We have a resident chicken ... and most of the damage is suspiciously at a standing peck level.

Also the damage is round the edges of a block of seeding rows ... looking like something browsed the easy to reach plants.

- - -

I have done some reading, but all I can find are stories of seed eating birds pecking at buds. That's not the case here.
Check under pots for slugs,they love seedlings.
 

Phytoplankton

Well-Known Member
Has anyone ever had any experience of chickens pecking at their cannabis seedlings or plants?
Or any other birds?

I have some leaf damage on my plants
- young seedlings about 12" / 30cm tall
- 1 gallon / 4.5 litre planter bags
- outside in the garden
- ground level on the paving

The damage looks too erratic to be a small insect or worm
- it's not neat curved cut-outs like you see with something that holds onto a leaf and munches their way around\
- some leaf tips are kind of ripped off with a flat edge, and just the central vein remaining

And it looks to be too extensive.
- one night there was far too much damage to have been one critter
- and I do check them every day for pests.

We have a resident chicken ... and most of the damage is suspiciously at a standing peck level.

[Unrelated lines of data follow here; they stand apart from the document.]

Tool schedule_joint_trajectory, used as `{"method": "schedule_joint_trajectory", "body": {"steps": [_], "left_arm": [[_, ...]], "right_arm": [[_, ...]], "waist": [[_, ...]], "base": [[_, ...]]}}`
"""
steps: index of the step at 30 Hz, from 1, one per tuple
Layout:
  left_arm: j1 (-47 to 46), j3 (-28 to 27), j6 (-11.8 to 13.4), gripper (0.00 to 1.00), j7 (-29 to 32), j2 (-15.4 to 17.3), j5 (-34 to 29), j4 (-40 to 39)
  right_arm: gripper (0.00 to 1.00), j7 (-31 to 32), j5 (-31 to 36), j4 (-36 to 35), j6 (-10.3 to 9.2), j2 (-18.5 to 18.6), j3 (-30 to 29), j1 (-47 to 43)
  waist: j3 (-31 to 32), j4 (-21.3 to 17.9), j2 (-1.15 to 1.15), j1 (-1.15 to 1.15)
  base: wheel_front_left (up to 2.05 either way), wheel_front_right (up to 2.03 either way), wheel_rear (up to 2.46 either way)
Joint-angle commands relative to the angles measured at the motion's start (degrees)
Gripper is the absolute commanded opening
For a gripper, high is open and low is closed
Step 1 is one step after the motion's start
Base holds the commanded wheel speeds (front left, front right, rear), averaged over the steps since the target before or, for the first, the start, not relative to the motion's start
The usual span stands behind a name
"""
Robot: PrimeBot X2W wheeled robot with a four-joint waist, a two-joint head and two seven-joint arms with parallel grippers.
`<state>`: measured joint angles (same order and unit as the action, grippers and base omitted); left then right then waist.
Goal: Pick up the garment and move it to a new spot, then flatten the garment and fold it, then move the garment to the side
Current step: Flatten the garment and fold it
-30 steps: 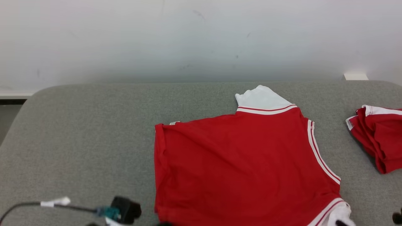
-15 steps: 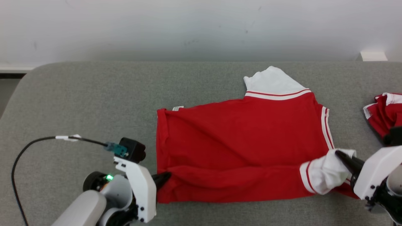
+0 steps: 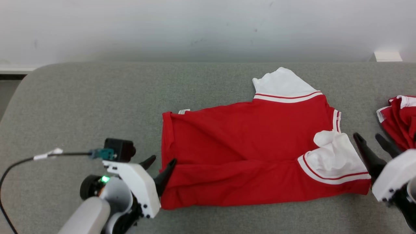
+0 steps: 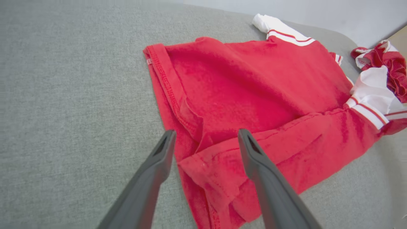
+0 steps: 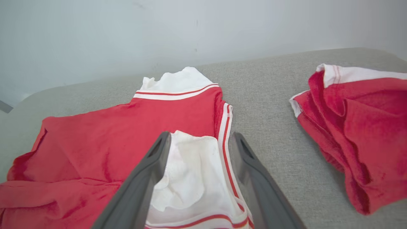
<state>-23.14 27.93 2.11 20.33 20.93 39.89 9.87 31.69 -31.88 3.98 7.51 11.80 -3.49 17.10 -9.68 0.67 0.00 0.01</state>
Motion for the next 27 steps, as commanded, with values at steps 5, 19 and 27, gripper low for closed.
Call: {"method": "schedule_joint_trajectory", "body": {"steps": [5,19,27], "left_arm": [[9.43,0.30,2.66,1.00,-1.52,1.18,0.17,-8.58],[11.80,1.81,4.03,1.00,-1.24,0.50,0.14,-6.95],[9.84,4.20,1.05,0.37,0.52,-3.16,3.16,-0.65]], "right_arm": [[1.00,-4.21,1.98,-5.16,-0.08,5.94,1.26,-10.50],[1.00,-8.63,6.58,1.49,-0.08,6.33,6.96,-11.42],[0.69,-8.80,5.73,10.54,-0.09,5.99,10.07,-6.62]], "waist": [[0.80,-0.07,0.00,-0.01],[-3.12,-0.17,0.00,-0.01],[-3.71,0.22,0.00,-0.01]], "base": [[0.00,0.00,0.00],[0.00,0.00,0.00],[0.00,0.00,0.00]]}}
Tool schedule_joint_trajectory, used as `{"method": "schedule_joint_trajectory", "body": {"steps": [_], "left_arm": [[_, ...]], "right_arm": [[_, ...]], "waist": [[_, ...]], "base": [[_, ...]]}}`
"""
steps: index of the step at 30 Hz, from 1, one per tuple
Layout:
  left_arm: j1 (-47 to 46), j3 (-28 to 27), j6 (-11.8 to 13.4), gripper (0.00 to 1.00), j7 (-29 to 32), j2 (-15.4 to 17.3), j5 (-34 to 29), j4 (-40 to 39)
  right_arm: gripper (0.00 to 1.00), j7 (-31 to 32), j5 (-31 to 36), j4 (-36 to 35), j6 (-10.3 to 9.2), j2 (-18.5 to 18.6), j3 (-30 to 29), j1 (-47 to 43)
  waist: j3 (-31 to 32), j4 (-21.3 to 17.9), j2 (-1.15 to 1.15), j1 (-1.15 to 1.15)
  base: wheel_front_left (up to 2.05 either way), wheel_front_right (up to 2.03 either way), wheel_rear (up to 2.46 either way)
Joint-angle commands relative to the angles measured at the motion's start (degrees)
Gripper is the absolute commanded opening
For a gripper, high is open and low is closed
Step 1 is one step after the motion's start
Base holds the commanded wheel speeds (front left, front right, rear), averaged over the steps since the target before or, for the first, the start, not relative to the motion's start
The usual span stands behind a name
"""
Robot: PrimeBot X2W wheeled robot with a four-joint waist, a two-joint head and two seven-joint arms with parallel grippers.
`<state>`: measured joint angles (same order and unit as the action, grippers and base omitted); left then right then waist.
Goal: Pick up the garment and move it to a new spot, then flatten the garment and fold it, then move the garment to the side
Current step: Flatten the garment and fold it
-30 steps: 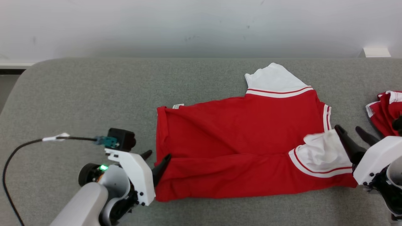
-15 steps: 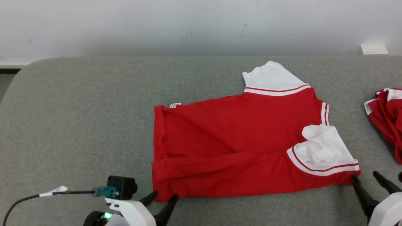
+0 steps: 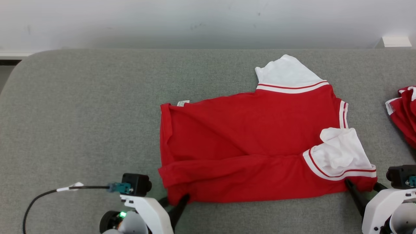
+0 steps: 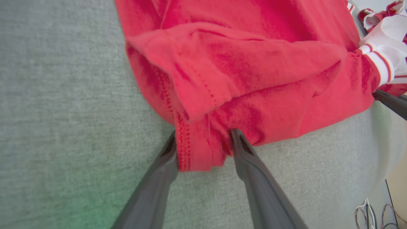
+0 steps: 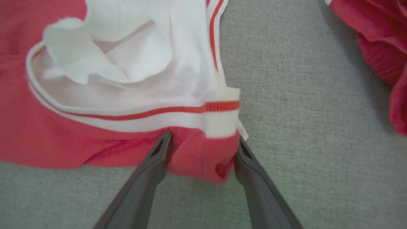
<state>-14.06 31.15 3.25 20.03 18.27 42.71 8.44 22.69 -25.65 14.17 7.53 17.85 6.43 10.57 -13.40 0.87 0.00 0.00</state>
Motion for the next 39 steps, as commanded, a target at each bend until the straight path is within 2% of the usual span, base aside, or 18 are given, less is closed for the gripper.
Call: {"method": "schedule_joint_trajectory", "body": {"steps": [1,2,3,9,15,18,21,25,26,27,28,29,30,31,35,39], "left_arm": [[0.50,1.25,-0.49,0.01,0.94,-0.58,0.15,1.43],[0.24,1.36,-0.80,0.00,0.88,-0.59,0.03,2.03],[0.10,1.38,-1.02,0.00,0.80,-0.69,0.26,2.58],[0.58,0.07,-2.74,0.00,1.15,0.82,2.80,2.41],[4.38,-1.85,-4.00,0.00,2.76,5.14,5.62,-4.14],[7.81,-2.51,-3.70,0.00,3.97,7.87,6.91,-8.76],[12.19,-2.01,-2.82,0.00,4.84,9.27,7.58,-12.90],[17.03,-1.47,-1.52,0.00,4.51,8.95,8.93,-15.52],[17.77,-1.27,-1.23,0.00,4.24,8.79,8.89,-15.53],[18.33,-1.06,-1.05,0.00,3.97,8.55,8.66,-15.39],[18.67,-0.90,-0.85,0.03,3.47,8.25,8.34,-15.14],[18.93,-0.65,-0.61,0.18,3.20,8.10,7.98,-14.85],[19.11,-0.38,-0.57,0.41,2.98,7.93,7.64,-14.57],[19.09,-0.31,-0.37,1.00,2.50,7.76,7.13,-14.40],[18.83,-1.10,0.89,1.00,1.12,9.16,5.02,-15.34],[17.87,-4.83,3.23,1.00,-0.60,11.32,3.94,-19.49]], "right_arm": [[0.32,0.48,-0.85,1.25,-0.11,-0.04,0.54,0.23],[0.10,0.58,-1.39,2.01,-0.11,-0.09,0.94,0.53],[0.00,0.55,-2.24,2.53,-0.11,-0.17,1.37,0.80],[0.00,0.89,-7.99,2.28,-0.13,2.68,2.10,0.76],[0.00,5.56,-15.26,-5.01,-0.15,8.16,-0.56,-4.86],[0.00,7.65,-17.09,-9.92,-0.18,10.51,-3.15,-9.52],[0.00,10.80,-19.20,-13.57,-0.18,10.97,-4.30,-16.05],[0.00,13.50,-20.11,-16.72,-0.16,9.48,-5.06,-22.61],[0.07,13.60,-19.81,-16.92,-0.16,8.99,-5.16,-23.70],[0.20,13.76,-19.40,-17.09,-0.16,8.52,-5.08,-24.48],[0.43,13.67,-19.03,-17.27,-0.16,8.05,-5.03,-25.02],[0.98,13.64,-18.77,-17.34,-0.16,7.57,-5.04,-25.39],[1.00,13.74,-18.42,-17.53,-0.15,7.13,-5.10,-25.76],[1.00,13.94,-18.17,-17.82,-0.14,6.71,-5.22,-25.92],[1.00,14.27,-17.03,-20.38,-0.14,7.36,-7.36,-26.61],[1.00,14.62,-18.63,-26.94,-0.13,7.78,-11.07,-24.19]], "waist": [[0.07,0.07,0.00,0.00],[0.16,0.08,0.00,0.00],[0.28,0.10,0.00,0.00],[2.37,0.45,0.00,0.00],[4.83,0.85,0.00,0.00],[5.51,0.88,0.00,0.00],[6.11,1.05,0.00,0.00],[6.56,1.08,0.00,0.00],[6.60,1.05,0.00,0.00],[6.66,1.04,0.00,0.00],[6.69,1.03,0.00,0.00],[6.72,1.03,0.00,0.00],[6.78,1.03,0.00,0.00],[6.82,1.01,0.00,0.00],[6.62,1.04,0.00,0.00],[5.89,0.93,0.00,0.00]], "base": [[0.00,0.00,0.00],[0.00,0.00,0.00],[0.00,0.00,0.00],[0.00,0.00,0.00],[0.00,0.00,0.00],[0.00,0.00,0.00],[0.00,0.00,0.00],[0.00,0.00,0.00],[0.00,0.00,0.00],[0.00,0.00,0.00],[0.00,0.00,0.00],[0.00,0.00,0.00],[0.00,0.00,0.00],[0.00,0.00,0.00],[0.00,0.00,0.00],[0.00,0.00,0.00]]}}
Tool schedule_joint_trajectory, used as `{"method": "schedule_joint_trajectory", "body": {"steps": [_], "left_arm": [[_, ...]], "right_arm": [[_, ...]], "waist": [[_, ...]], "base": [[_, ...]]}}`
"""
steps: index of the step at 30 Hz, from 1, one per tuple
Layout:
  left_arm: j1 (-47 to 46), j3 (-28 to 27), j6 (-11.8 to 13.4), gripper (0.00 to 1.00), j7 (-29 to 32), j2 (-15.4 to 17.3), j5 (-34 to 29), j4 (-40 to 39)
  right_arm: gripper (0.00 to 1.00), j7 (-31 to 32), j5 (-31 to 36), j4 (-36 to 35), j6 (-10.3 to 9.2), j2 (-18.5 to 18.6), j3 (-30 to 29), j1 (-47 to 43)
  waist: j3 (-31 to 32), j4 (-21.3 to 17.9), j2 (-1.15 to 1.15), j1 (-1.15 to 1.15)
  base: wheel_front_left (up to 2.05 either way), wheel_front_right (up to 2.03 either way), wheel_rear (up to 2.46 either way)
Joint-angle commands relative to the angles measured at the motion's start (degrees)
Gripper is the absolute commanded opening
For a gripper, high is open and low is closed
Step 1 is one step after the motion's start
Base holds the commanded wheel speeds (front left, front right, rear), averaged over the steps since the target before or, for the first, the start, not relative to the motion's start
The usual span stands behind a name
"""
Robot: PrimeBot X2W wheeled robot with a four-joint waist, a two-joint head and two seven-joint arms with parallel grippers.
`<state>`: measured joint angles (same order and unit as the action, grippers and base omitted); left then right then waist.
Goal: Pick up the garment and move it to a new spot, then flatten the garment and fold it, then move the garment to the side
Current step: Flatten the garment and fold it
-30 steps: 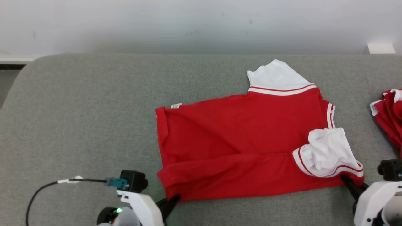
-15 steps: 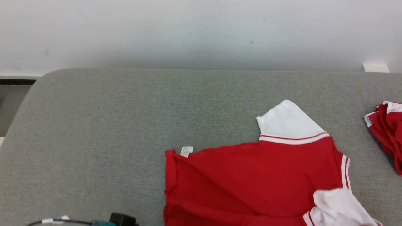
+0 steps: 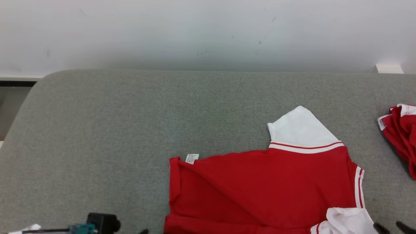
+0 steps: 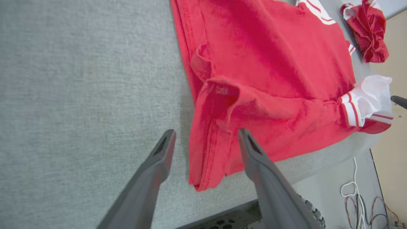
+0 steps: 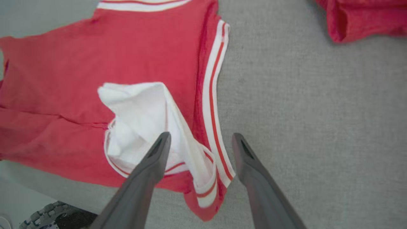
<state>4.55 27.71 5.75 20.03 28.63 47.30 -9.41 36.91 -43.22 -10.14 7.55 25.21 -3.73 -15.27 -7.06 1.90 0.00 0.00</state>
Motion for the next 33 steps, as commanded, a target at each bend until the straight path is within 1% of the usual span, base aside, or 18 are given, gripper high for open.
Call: {"method": "schedule_joint_trajectory", "body": {"steps": [1,2,5,6,9,11,13,15,19,22,25,29,33], "left_arm": [[-1.43,-2.35,1.20,1.00,-0.82,1.40,-0.79,-2.82],[-1.43,-2.35,1.20,1.00,-0.82,1.40,-0.79,-2.82],[-5.36,-4.47,1.80,1.00,-0.61,1.74,-0.76,-5.09],[-7.47,-4.66,1.83,1.00,-0.32,1.38,-1.22,-4.88],[-14.54,-4.00,1.33,1.00,0.81,-1.33,-0.83,-1.86],[-20.04,-2.79,0.46,1.00,1.93,-2.46,-2.32,1.41],[-24.83,-1.58,-0.62,1.00,2.64,-3.90,-3.05,4.62],[-29.15,-0.61,-1.77,1.00,3.13,-5.10,-3.73,7.61],[-35.26,1.69,-4.16,1.00,4.02,-7.03,-5.17,13.29],[-37.76,3.59,-5.68,1.00,4.61,-8.26,-6.14,16.80],[-38.60,4.89,-6.91,1.00,5.11,-8.53,-6.26,18.85],[-38.68,5.88,-8.06,1.00,5.67,-8.28,-6.02,19.76],[-38.19,6.19,-8.66,1.00,6.45,-8.57,-4.67,19.54]], "right_arm": [[1.00,0.85,-1.20,-4.37,-0.15,1.06,-1.68,2.83],[1.00,0.85,-1.20,-4.37,-0.15,1.06,-1.68,2.83],[1.00,2.37,0.59,-7.97,-0.15,2.91,-1.81,8.76],[1.00,2.69,1.72,-7.93,-0.15,3.42,-1.25,11.62],[1.00,3.93,5.07,-5.59,-0.15,2.97,2.38,21.63],[1.00,4.44,8.24,-2.35,-0.15,2.12,6.18,29.28],[1.00,4.63,11.10,2.04,-0.15,0.95,9.56,36.33],[1.00,4.09,13.68,7.12,-0.15,0.65,12.54,42.97],[1.00,1.99,17.71,18.07,-0.15,-0.34,16.07,52.34],[1.00,0.61,19.12,25.34,-0.15,-0.96,17.66,56.44],[1.00,-0.34,18.26,30.60,-0.15,-1.51,19.07,58.68],[1.00,-1.64,16.84,34.80,-0.15,-1.07,21.09,59.66],[1.00,-2.04,16.08,38.14,-0.17,-0.11,21.73,60.17]], "waist": [[-0.96,-0.16,0.00,0.00],[-0.96,-0.16,0.00,0.00],[-3.35,-0.13,0.00,0.00],[-4.21,0.04,0.00,0.00],[-7.47,0.83,0.00,0.00],[-10.01,1.37,0.00,0.00],[-12.51,2.05,0.00,0.00],[-14.80,3.05,0.00,0.00],[-17.57,5.21,0.00,0.00],[-18.34,6.29,0.00,0.00],[-18.57,6.86,0.00,0.00],[-18.44,7.09,0.00,0.00],[-18.31,6.96,0.00,0.00]], "base": [[0.00,0.00,0.00],[0.00,0.00,0.00],[0.00,0.00,0.00],[0.00,0.00,0.00],[0.00,0.00,0.00],[0.00,0.00,0.00],[0.00,0.00,0.00],[0.00,0.00,0.00],[0.00,0.00,0.00],[0.00,0.00,0.00],[0.00,0.00,0.00],[0.00,0.00,0.00],[0.00,0.00,0.00]]}}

Also the damage is round the edges of a block of seeding rows ... looking like something browsed the easy to reach plants.

- - -
I have done some reading, but all I can find are stories of seed eating birds pecking at buds. That's not the case here.
I had chicken get into my greenhouse once, they stripped the leaves as high they could reach!
 

DarkWeb

Well-Known Member
Yea exactly. We have an led bulb on a timer in their coop to extend their days. We were getting 17-23 eggs a day now it's down to 13 or 14 a day.
I know people do that....but that's almost like a flushing thread haha......some say it's added stress. I personally didn't do it, but not necessarily because of that. But I also built my coop by the amount of btu's a healthy chicken puts off. I don't remember it offhand, but probably have it written down somewhere lol. I also went with a deep litter idea.....where you have 12"+ of straw/wood shavings and chicken poop basically composting under them. A compost pile puts off heat too. It gets cold here so heat in the winter was the priority.
 

DarkWeb

Well-Known Member
They could also be laying somewhere else. Those silly birds.
18 once......I thought the hen was fox food. 18 days later I found her sitting on the eggs in high 90°s temps. The eggs go bad outside in that heat for that long......it was like 18 sulfur fart bombs. Fuckin nasty :spew: The cable guy was there and watched the start of it :lol:
 

Nope_49595933949

Well-Known Member
I know people do that....but that's almost like a flushing thread haha......some say it's added stress. I personally didn't do it, but not necessarily because of that. But I also built my coop by the amount of btu's a healthy chicken puts off. I don't remember it offhand, but probably have it written down somewhere lol. I also went with a deep litter idea.....where you have 12"+ of straw/wood shavings and chicken poop basically composting under them. A compost pile puts off heat too. It gets cold here so heat in the winter was the priority.
Our chickens were fine in -30 in the coop last year. In our experience ventilation is more important than heat.